Although Qatar began exporting LNG in 1997, heavy government emphasis on this sector, in terms of making investments and attracting foreign investors, contributed to the rapid development of Qatar LNG capacity. This LNG sector is dominated by Qatargas Operating Company Limited (Qatargas), which operates four major LNG ventures (Qatargas I-IV) and Ras Laffan Company Limited (RasGas), which operate three major LNG ventures (RasGas I-III). RasGas is owned by Qatar Petroleum (70%) and ExxonMobil (30%), while the Qatargas consortium includes Qatar Petroleum, Total, ExxonMobil, Mitsui, Marubeni, ConocoPhillips, and Shell. Each venture has an individual ownership structure, though Qatar Petroleum owns at least 65%  of  all  the  above  ventures.

RasGas and Qatargas have 14 LNG trains currently online, with a total LNG liquefaction capacity of 3,400 BCF/year (69.2 MMT/year). Five of these trains were added in 2009 and 2010. RasGas III, Train 7, with a liquefaction capacity of 380 BCF/year  (7.8 MMT) of LNG began operations in February of 2010. Qatargas III, Train 6, came online in November of 2010 with the same liquefaction capacity. The 7.8 MMT train is considered as a mega-train, and is currently the largest worldwide.

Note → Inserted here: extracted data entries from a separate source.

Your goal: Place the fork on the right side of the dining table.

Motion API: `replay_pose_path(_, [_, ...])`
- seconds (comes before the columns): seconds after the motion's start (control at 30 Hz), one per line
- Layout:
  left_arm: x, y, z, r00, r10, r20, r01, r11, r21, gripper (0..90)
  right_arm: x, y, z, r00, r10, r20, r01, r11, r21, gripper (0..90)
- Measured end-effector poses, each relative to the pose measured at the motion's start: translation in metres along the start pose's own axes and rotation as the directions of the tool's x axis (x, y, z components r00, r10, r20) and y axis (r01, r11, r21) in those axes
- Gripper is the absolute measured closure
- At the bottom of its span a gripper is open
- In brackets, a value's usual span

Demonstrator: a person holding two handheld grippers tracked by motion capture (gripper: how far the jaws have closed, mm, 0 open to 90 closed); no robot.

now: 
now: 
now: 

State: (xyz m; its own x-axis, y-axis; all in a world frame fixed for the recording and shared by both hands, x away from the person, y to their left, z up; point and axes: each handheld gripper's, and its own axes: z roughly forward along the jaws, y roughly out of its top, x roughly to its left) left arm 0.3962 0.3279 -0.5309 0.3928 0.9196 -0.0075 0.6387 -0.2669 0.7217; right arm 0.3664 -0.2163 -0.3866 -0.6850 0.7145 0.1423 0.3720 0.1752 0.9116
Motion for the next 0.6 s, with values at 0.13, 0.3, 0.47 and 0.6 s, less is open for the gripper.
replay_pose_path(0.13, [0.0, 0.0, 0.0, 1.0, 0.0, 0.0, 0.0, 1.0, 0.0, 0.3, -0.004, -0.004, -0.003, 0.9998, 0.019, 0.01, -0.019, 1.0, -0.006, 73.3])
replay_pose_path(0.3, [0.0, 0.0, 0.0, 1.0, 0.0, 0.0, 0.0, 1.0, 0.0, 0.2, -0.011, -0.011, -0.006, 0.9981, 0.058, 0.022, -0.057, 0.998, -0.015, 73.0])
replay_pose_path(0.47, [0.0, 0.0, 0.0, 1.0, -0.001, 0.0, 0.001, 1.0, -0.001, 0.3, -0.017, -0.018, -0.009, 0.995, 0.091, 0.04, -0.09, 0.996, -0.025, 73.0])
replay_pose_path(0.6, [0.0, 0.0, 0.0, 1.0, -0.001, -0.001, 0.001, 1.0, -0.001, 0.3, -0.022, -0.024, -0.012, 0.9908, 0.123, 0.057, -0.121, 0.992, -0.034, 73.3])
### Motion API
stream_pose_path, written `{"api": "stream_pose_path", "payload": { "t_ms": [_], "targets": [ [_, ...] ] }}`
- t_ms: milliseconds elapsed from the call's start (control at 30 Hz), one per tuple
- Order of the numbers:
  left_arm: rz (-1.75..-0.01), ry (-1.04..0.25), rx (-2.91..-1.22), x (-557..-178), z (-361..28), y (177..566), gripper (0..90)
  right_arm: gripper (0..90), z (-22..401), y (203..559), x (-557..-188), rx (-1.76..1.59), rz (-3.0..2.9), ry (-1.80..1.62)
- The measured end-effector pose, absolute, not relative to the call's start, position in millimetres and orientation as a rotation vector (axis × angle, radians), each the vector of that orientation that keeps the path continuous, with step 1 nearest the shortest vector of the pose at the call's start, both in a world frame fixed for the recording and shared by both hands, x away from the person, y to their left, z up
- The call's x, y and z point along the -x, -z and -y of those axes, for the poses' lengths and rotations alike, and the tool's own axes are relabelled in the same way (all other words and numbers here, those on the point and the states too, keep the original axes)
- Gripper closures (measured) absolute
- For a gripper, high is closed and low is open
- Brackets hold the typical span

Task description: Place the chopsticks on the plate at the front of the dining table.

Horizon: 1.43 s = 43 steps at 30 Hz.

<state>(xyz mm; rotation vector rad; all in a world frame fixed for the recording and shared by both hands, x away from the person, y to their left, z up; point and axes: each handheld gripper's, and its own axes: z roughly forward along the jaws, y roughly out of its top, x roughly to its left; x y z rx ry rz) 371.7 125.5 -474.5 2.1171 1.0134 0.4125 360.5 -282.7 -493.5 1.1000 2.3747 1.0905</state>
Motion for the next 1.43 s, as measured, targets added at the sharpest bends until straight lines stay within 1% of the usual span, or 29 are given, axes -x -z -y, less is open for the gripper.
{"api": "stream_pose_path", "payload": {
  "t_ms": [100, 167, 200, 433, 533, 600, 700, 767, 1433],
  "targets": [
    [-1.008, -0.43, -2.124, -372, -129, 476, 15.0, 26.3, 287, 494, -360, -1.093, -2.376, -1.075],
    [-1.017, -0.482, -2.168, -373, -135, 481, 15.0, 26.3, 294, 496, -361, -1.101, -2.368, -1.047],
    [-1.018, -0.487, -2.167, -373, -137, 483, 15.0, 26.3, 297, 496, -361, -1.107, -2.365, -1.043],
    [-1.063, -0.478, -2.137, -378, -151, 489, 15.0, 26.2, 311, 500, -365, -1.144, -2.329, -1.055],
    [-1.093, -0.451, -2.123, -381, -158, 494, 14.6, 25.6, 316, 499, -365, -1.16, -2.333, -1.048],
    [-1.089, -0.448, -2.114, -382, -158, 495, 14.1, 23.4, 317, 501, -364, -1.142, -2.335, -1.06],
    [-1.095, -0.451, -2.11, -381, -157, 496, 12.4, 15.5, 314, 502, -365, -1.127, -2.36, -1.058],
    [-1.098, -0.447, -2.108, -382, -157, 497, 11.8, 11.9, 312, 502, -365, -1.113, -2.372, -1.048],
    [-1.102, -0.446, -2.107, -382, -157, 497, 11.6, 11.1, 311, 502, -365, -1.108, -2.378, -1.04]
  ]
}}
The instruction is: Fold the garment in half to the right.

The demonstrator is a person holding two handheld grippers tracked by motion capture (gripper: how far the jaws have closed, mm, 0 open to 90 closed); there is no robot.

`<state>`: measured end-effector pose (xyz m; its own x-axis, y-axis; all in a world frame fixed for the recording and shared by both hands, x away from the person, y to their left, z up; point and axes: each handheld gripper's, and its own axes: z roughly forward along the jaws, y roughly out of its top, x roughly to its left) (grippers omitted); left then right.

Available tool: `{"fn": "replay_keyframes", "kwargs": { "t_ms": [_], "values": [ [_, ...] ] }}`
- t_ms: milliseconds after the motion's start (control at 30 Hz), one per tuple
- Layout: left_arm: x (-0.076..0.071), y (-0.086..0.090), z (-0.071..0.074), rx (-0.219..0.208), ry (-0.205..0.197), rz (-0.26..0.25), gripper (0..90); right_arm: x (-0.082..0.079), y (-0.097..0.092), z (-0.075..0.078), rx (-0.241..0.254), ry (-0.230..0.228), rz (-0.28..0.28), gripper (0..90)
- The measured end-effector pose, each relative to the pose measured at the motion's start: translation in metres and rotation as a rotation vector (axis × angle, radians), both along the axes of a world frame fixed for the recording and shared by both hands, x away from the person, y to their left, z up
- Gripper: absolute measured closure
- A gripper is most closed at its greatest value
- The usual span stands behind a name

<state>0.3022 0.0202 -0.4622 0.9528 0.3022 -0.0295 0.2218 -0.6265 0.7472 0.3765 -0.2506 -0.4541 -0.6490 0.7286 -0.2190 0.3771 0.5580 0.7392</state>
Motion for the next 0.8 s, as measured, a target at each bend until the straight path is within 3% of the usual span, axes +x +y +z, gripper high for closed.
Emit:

In March of 2011, Qatar will complete its monumental cycle of LNG infrastructure expansion with the inauguration Qatargas IV, Train 7 (80 BCF/year or 7.8 MMT), which will bring the total capacity to 3,750 BCF/ year (77MMt / year). Qatari government officials have noted that they do not anticipate building any more LNG facilities in the near-term future, and that any additional capacity increases will be the result of improvements in the existing facilities. Although the most recent train additions were originally intended with U.S. markets as the primary target, low U.S. gas prices due to the shale gas boom have caused Qatar to pursue contract options with countries particularly China and India. In the first 10 months of 2010, the United States had imported only 33 BCF of LNG from Qatar.

Dolphin Project
Qatar is the supplier for the Dolphin Project, which connects the natural gas networks of Qatar, the UAE, and Oman with the first cross-border natural gas pipeline in the Gulf Arab region. The pipeline currently exports 2 BCF/d from Qatar, though it has a design capacity of 3.2 BCF/d. Dolphin Energy has been trying to secure additional Qatari gas to meet the rapidly growing demand for gas in the UAE, however, increased supplies from Qatar are uncertain.

Gas-to-liquids (GTL) technology uses a refining process to turn natural gas into liquid fuels such as low-sulfur diesel and naphtha, among other products. Qatar is one of the sole three countries; South Africa, Malaysia, and Qatar to have operational GTL facilities. Qatars Oryx GTL plant (Qatar Petroleum 51%, Sasol-Chevron GTL 49%) came online in 2007, but due to initial problems, was not fully operational until early 2009. At full capacity, the Oryx project uses about 330 MMCF/d of natural gas feedstock from the Al Khaleej field to produce 30,000 bbl / d of GTL. The Pearl GTL project (Qatar Petroleum 51%, Shell 49%) is expected to use 1.6 BCF/d of natural gas feedstock to produce 140,000 bbl/d of GTL products as well as 120,000 bbl/d of associated condensate and LPG. Shell announced that the plants initial phase would begin operations in the first quarter of 2011, and that the second phase would come online in the first half of 2012. In addition to being the largest GTL plant in the world, the Pearl project will also be the first integrated GTL operation, meaning it will have upstream natural gas production integrated with the onshore conversion plant.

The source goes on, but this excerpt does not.